Helping those in need can start without even leaving the house. Have kids donate unwanted clothes or toys. To get them excited about the process, make it a competition. If you have multiple kids, see who can donate the most clothing or toys. Or have a challenge for who can find the weirdest thing in their bedroom. (Just be warned that it might be even weirder than you’d expect!)
10. Listen to podcasts
Taking a car ride to visit some relatives over break? Try mixing up your driving entertainment by playing a podcast. Podcasts are a modernized version of a radio show that have exploded in recent years with topics as varied as your kids’ interests. Kid-friendly podcasts explore subjects that will interest any curious listener.
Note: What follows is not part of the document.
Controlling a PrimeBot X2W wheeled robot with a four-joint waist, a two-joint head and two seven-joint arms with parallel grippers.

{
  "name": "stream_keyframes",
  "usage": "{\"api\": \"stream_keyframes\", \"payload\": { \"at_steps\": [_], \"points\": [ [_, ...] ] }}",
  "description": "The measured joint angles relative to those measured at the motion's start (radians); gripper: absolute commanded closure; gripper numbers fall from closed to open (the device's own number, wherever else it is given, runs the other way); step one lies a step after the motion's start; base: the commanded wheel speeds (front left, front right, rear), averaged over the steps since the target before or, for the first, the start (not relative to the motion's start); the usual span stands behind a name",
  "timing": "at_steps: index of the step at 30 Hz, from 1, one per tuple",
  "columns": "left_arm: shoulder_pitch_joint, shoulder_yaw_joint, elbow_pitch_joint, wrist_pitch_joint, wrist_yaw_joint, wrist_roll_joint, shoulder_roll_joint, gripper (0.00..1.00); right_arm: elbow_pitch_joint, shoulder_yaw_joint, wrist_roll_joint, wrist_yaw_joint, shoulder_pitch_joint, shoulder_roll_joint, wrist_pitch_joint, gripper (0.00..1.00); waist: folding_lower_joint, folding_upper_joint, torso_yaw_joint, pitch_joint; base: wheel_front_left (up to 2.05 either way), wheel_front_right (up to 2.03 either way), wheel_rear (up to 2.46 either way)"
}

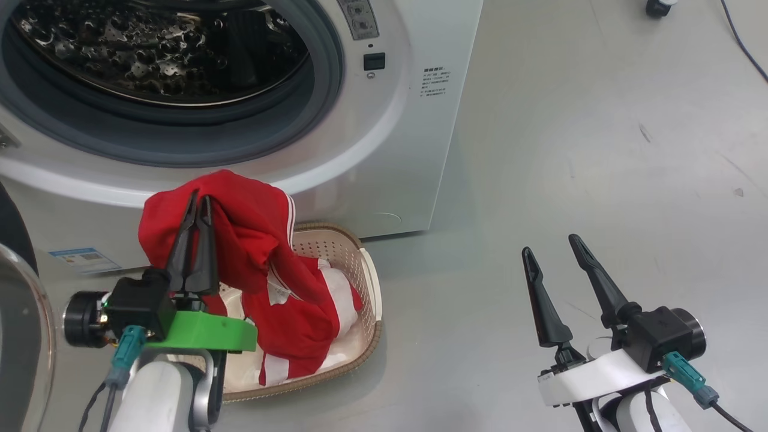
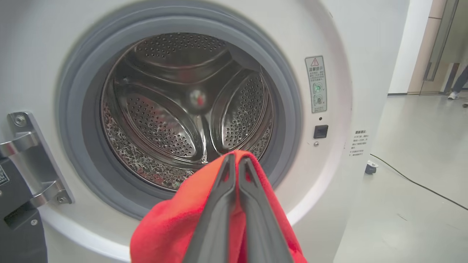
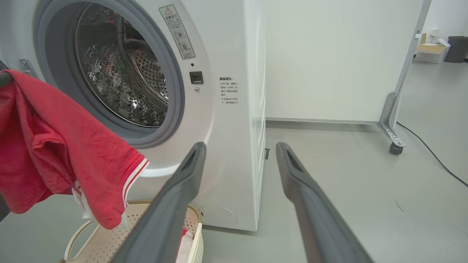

For the science kid in your family, try listening to the science and technology show, “WOW in the World.” If your kids are always asking questions, try listening to the “But Why?” podcast to satisfy their curiosity. To learn about cultures around the world, “Circle Round” tells folktales and stories that will intrigue the whole family. For older kids, staples like “This American Life” and “RadioLab” are always crowd pleasers.
Like this post? Learn more about Reading Plus.
Backed by decades of efficacy research, Reading Plus is a flexible, teacher-friendly reading intervention that provides students with choice and control over the texts they read. Designed to rapidly accelerate reading proficiency growth in struggling readers by building and strengthening the visual skills needed for efficiency, Reading Plus produces 2 to 3 years of reading growth in just 40 to 60 hours of personalized instruction.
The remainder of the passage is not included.